### Problem to solve
Without including any pictures, give back all of the data exactly.

[Start of Attachment]

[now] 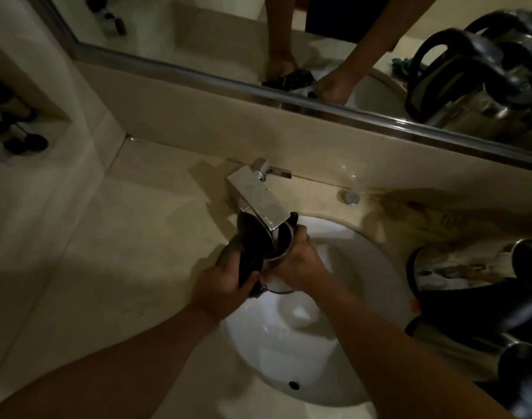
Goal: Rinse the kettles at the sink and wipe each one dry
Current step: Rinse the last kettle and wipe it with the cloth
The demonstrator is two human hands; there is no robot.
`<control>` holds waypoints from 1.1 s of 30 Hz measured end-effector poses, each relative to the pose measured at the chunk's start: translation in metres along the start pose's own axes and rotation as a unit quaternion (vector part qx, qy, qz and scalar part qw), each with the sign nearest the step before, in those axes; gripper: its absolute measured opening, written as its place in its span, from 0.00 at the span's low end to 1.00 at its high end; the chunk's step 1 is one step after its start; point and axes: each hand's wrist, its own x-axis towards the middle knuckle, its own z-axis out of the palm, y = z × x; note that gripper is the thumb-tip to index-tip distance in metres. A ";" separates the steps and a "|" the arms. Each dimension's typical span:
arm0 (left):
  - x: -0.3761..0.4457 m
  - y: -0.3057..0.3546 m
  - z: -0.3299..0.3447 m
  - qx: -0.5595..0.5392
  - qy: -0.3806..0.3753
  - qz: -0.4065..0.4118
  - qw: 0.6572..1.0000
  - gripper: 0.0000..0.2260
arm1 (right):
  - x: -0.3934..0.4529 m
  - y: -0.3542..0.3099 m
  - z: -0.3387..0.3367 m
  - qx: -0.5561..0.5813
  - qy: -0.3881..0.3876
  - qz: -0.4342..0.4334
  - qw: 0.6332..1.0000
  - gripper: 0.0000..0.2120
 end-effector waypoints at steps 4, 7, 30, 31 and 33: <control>-0.001 0.004 -0.001 0.010 -0.006 -0.008 1.000 0.29 | 0.002 0.004 0.002 0.033 0.006 0.004 0.999 0.60; 0.001 0.008 -0.001 0.020 -0.017 -0.029 0.999 0.28 | 0.002 0.007 0.005 0.048 0.021 -0.013 0.999 0.59; 0.004 0.010 0.001 0.046 -0.010 -0.045 0.998 0.22 | 0.004 0.017 0.006 0.081 0.048 -0.061 0.994 0.54; 0.005 0.011 0.001 0.047 -0.008 -0.044 0.998 0.22 | 0.004 0.017 0.005 0.079 0.046 -0.060 0.994 0.54; 0.005 0.011 0.002 0.052 -0.001 -0.043 0.998 0.23 | 0.005 0.017 0.006 0.074 0.045 -0.059 0.995 0.54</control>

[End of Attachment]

### Exercise solution
[now] 
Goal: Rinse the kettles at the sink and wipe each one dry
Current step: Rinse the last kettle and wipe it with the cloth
The demonstrator is two human hands; there is no robot.
`<control>` holds waypoints from 1.1 s of 30 Hz measured end-effector poses, each relative to the pose measured at the chunk's start: translation in metres along the start pose's own axes and rotation as a unit quaternion (vector part qx, qy, qz and scalar part qw), each with the sign nearest the step before, in those axes; gripper: its absolute measured opening, written as its place in its span, from 0.00 at the span's low end to 1.00 at its high end; the chunk's step 1 is one step after its start; point and axes: each hand's wrist, its own x-axis towards the middle knuckle, its own z-axis out of the palm, y = z × x; note that gripper is the thumb-tip to index-tip distance in metres. A ";" separates the steps and a "|" the arms. Each dimension's typical span:
arm0 (left):
  - x: -0.3761..0.4457 m
  - y: -0.3057..0.3546 m
  - z: -0.3299..0.3447 m
  - qx: -0.5595..0.5392
  - qy: -0.3806..0.3753
  - qz: -0.4065..0.4118
  - qw: 0.6572..1.0000
  - gripper: 0.0000..0.2260
arm1 (right):
  - x: -0.3934..0.4529 m
  - y: -0.3542..0.3099 m
  - z: -0.3387..0.3367 m
  - qx: -0.5561..0.5813
  - qy: -0.3881..0.3876
  - qz: -0.4342..0.4334
  - qw: 0.6332..1.0000
  - gripper: 0.0000..0.2120
 end-effector waypoints at steps 4, 7, 30, 31 and 33: <control>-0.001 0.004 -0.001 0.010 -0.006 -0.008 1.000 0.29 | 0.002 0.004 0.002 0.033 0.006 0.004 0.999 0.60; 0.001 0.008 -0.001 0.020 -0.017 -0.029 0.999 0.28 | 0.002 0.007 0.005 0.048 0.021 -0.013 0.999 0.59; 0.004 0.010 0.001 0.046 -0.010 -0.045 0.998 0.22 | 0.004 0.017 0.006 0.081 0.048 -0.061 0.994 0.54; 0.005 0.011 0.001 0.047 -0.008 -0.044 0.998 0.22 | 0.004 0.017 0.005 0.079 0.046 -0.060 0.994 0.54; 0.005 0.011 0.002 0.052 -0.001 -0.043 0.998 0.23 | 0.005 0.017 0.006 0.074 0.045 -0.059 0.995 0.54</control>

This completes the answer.